We have a joking term for it -- "beer belly," but the reality is that the kind of fat that accumulates in and around the abdominal region is no laughing matter. In fact, it can have some serious health implications.
There are two types of fat contained within the body: visceral and subcutaneous. Subcutaneous fat is the padding beneath your skin and is not a health risk unless excessive. Think of it like the insulation in the walls of your home. Visceral fat is the one we call "belly fat." What makes visceral fat dangerous is the inflammatory hormones it secretes. Many people know belly fat is not attractive, but may not realize it is a metabolically active tissue with blood vessels running throughout that can be dangerous or even deadly.

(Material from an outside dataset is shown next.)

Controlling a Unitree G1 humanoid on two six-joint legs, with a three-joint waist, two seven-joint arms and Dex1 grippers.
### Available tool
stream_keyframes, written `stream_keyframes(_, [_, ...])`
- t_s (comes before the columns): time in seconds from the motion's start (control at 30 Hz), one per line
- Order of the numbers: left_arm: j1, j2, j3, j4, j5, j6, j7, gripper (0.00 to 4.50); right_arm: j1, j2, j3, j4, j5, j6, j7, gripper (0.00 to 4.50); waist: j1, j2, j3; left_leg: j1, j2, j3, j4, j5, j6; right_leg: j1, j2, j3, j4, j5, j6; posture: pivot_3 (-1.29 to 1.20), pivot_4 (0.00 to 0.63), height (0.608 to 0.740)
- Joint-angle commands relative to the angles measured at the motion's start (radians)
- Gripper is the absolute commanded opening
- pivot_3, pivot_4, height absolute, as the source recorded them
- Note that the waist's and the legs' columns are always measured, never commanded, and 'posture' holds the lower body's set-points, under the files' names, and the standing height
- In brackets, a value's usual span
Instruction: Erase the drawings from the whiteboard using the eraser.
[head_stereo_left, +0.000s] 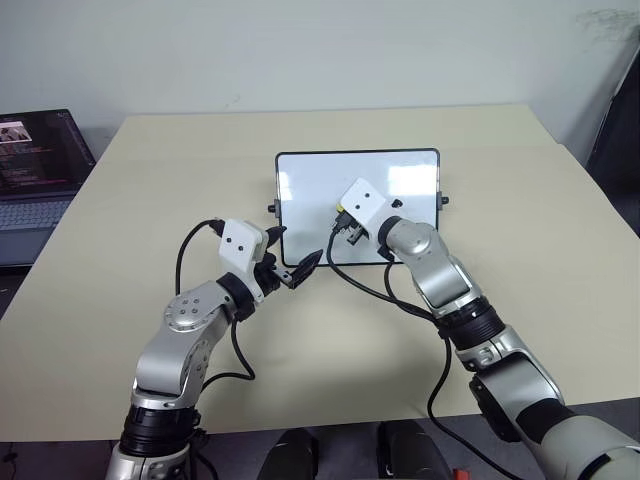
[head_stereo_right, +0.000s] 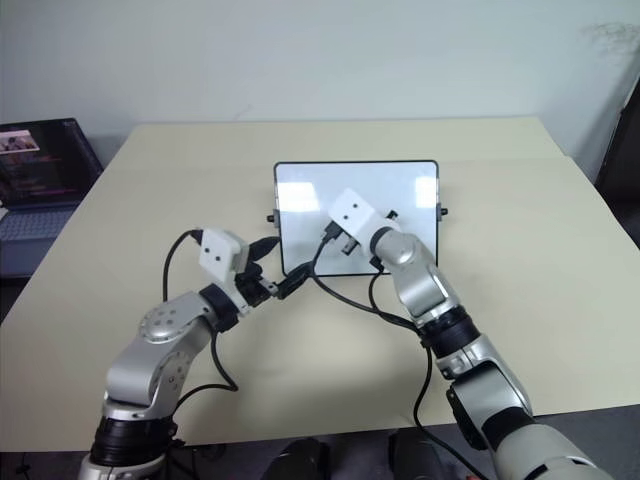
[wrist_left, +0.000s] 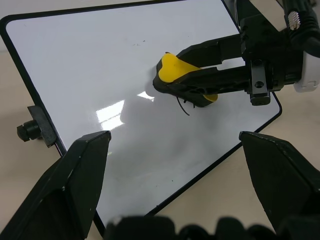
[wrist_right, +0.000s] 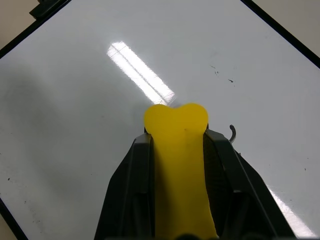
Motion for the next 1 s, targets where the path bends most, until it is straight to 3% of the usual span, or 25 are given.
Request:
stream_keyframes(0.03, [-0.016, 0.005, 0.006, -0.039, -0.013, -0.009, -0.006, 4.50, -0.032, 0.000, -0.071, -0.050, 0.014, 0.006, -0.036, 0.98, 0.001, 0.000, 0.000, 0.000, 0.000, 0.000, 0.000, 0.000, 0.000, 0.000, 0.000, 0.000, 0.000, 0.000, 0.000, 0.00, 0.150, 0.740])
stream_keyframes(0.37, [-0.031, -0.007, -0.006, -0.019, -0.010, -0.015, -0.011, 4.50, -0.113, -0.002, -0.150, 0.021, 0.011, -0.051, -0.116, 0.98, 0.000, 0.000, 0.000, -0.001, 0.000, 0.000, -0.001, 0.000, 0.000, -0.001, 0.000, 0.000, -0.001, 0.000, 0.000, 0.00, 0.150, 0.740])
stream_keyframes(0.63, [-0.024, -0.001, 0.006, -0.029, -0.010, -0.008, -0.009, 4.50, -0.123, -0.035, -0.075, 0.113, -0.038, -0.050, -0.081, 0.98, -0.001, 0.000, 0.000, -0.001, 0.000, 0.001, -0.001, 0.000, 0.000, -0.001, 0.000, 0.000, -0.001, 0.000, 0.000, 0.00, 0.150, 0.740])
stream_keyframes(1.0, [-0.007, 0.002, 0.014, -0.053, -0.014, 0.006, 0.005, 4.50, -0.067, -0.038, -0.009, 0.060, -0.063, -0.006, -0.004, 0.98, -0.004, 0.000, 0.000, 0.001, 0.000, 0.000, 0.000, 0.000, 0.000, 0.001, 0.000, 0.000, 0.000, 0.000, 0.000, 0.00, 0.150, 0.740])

Research Reveals The Dangers
A 1998 study published in the Journal of Clinical Endocrinology and Metabolism examined what happens when visceral and subcutaneous fat are observed in a Petri dish. The visceral fat released three times more toxic inflammatory chemicals than the subcutaneous fat.
Visceral fat is dangerous for a variety of reasons:
Measure Up
Men with a waist circumference larger than 40 inches, or women with a 35-inch waist or greater, are at a high risk of disease due to increased visceral fat.
To measure your waist, place the tape measurement around the circumference of your waist at the point of your belly button. This measure is more important than the number on the scale: waist size is more important than weight.
It is important to remember visceral fat did not come on overnight, and will not come off easily. This type of fat is stubborn. Consistency with a healthy balanced diet and exercise program is required if you want to see permanent body and health changes.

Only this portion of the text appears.